多くの戦争映画を撮影しましたが昭和20年(1945年)8月1日に召集されましたが15日に終戦を迎え撮影所に戻りました。昭和23年(1948年)3月、GHQ(連合国軍最高司令官総司令部)は戦時中に戦意高揚の映画を作成したとして公職を追放され東宝を退職しました。退職後もあきらめずに自宅にプレハブを建て円谷特殊技術研究所を設立し特撮技術の開発に取り組みながら映画の製作に参加しました。
昭和27年(1952年)に公職追放が解かれ東宝に復帰しました。昭和29年(1954年)のゴジラの特撮を担当したのを皮切りに多くの怪獣映画で特技監督を務めました。昭和31年(1956年)には自宅の円谷特技研究所での個人としての活動を再開しました。

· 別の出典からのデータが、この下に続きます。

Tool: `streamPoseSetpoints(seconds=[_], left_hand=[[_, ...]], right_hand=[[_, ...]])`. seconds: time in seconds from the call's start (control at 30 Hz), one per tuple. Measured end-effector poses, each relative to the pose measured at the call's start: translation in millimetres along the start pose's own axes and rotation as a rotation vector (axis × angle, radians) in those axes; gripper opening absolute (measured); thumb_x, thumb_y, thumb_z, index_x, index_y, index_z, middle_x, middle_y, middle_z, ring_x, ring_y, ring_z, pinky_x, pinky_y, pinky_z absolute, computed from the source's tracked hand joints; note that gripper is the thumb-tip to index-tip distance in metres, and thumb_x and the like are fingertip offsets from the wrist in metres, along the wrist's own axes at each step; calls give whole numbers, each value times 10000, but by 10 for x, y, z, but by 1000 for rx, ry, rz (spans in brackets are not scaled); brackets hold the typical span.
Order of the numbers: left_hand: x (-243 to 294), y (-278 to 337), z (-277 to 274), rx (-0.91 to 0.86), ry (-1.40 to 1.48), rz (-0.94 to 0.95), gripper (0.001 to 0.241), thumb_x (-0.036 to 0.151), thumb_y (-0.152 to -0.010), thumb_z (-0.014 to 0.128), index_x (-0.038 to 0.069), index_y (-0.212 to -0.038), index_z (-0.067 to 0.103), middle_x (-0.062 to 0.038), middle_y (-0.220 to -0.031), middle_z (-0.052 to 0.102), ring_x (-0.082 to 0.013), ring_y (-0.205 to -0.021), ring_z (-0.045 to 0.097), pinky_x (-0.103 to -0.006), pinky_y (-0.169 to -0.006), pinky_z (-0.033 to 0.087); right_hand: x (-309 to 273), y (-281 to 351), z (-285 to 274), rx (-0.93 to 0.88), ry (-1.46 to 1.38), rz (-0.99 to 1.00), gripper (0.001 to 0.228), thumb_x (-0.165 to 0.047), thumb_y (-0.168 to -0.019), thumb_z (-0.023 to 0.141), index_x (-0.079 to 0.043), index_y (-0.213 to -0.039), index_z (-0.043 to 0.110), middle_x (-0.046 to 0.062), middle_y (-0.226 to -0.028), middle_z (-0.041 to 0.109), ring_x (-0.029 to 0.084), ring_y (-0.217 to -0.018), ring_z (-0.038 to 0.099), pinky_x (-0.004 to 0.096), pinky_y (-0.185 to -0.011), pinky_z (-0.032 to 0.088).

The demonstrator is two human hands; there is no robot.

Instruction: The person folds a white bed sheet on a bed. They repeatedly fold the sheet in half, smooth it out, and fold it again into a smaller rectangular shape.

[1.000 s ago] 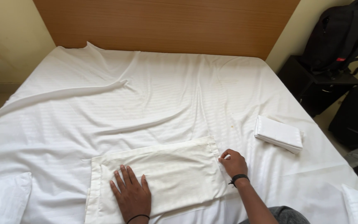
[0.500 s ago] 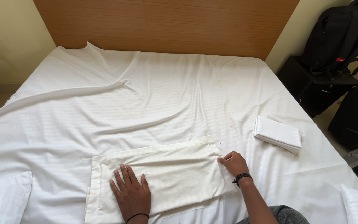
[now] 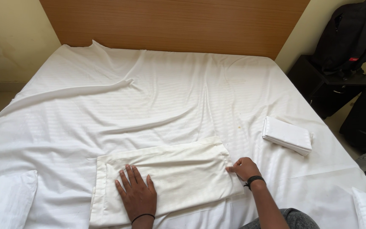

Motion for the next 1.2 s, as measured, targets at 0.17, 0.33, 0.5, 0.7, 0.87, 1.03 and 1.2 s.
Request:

昭和38年(1963年)に東宝を退社し同年4月12日に株式会社円谷特技プロダクションを設立、テレビドラマの特撮を手掛けるようになりました。その後の活躍は関連記事の「ウルトラQ」「ウルトラマン」などをご覧ください。
円谷プロダクションの作品は子どもたちに夢を与えるだけでなく正義とは何かを考えさせるなど多くの影響を与え続けています。